Record excerpts —
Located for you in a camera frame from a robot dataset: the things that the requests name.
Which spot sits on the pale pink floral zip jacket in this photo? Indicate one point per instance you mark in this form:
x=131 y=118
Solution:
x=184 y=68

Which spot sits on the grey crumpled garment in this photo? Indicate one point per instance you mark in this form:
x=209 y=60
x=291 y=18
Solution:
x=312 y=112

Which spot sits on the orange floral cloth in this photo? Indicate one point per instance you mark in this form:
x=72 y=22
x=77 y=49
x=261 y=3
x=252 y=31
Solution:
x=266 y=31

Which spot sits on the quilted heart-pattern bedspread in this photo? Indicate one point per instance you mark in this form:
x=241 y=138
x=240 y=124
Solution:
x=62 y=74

---

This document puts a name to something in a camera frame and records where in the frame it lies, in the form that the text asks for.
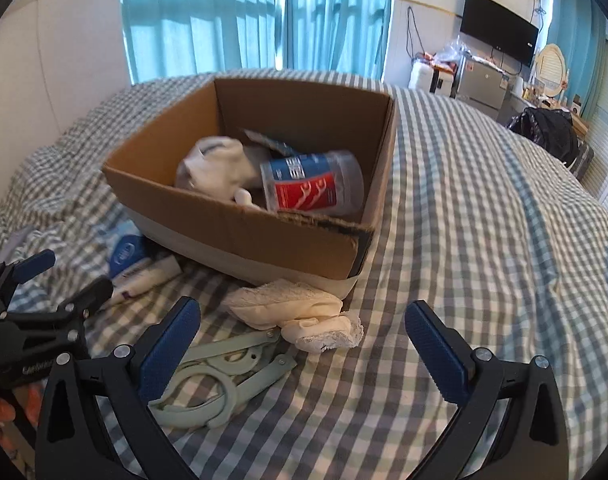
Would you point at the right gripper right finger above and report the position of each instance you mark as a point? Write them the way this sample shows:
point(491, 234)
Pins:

...

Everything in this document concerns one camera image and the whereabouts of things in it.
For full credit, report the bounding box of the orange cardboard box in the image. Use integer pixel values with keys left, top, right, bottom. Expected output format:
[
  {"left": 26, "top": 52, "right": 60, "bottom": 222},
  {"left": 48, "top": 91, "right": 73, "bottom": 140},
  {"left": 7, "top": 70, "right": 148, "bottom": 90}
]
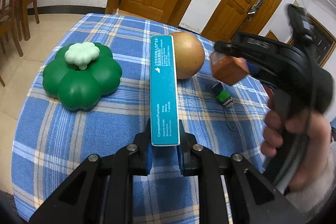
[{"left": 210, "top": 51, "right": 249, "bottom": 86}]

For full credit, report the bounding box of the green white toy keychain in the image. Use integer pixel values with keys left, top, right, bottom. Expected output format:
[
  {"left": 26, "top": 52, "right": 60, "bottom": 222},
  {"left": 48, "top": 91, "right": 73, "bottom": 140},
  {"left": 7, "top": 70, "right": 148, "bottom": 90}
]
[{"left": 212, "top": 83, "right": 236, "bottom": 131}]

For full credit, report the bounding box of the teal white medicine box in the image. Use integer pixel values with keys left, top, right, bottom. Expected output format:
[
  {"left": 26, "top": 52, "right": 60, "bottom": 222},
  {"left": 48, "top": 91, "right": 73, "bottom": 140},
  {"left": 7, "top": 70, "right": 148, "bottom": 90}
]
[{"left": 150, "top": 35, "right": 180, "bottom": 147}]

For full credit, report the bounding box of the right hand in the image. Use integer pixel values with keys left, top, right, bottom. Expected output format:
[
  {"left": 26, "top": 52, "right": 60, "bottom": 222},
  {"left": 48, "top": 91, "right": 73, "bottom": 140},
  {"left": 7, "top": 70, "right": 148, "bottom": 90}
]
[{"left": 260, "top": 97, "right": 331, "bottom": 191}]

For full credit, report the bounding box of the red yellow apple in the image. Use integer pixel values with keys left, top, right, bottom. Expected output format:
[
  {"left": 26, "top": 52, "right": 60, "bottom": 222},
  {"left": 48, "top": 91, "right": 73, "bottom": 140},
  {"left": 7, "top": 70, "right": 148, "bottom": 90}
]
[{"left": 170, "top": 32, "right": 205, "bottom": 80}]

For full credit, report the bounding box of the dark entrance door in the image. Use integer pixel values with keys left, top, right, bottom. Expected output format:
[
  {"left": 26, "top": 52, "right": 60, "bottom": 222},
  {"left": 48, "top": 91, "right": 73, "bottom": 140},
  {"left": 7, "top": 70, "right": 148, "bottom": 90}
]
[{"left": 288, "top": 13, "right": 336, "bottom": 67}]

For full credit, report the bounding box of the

Problem description — Search the data for "photo". Copy each line that has it.

Finished exercise —
Which spot sits on the pale pink floral zip jacket in this photo? Indicate one point per instance you mark in this form:
Which spot sits on the grey crumpled garment in this photo? Indicate one point per instance you mark in this form:
Which spot sits on the orange floral cloth in this photo? Indicate one point per instance you mark in this form:
Which spot sits on the quilted heart-pattern bedspread in this photo? Indicate one point per instance you mark in this form:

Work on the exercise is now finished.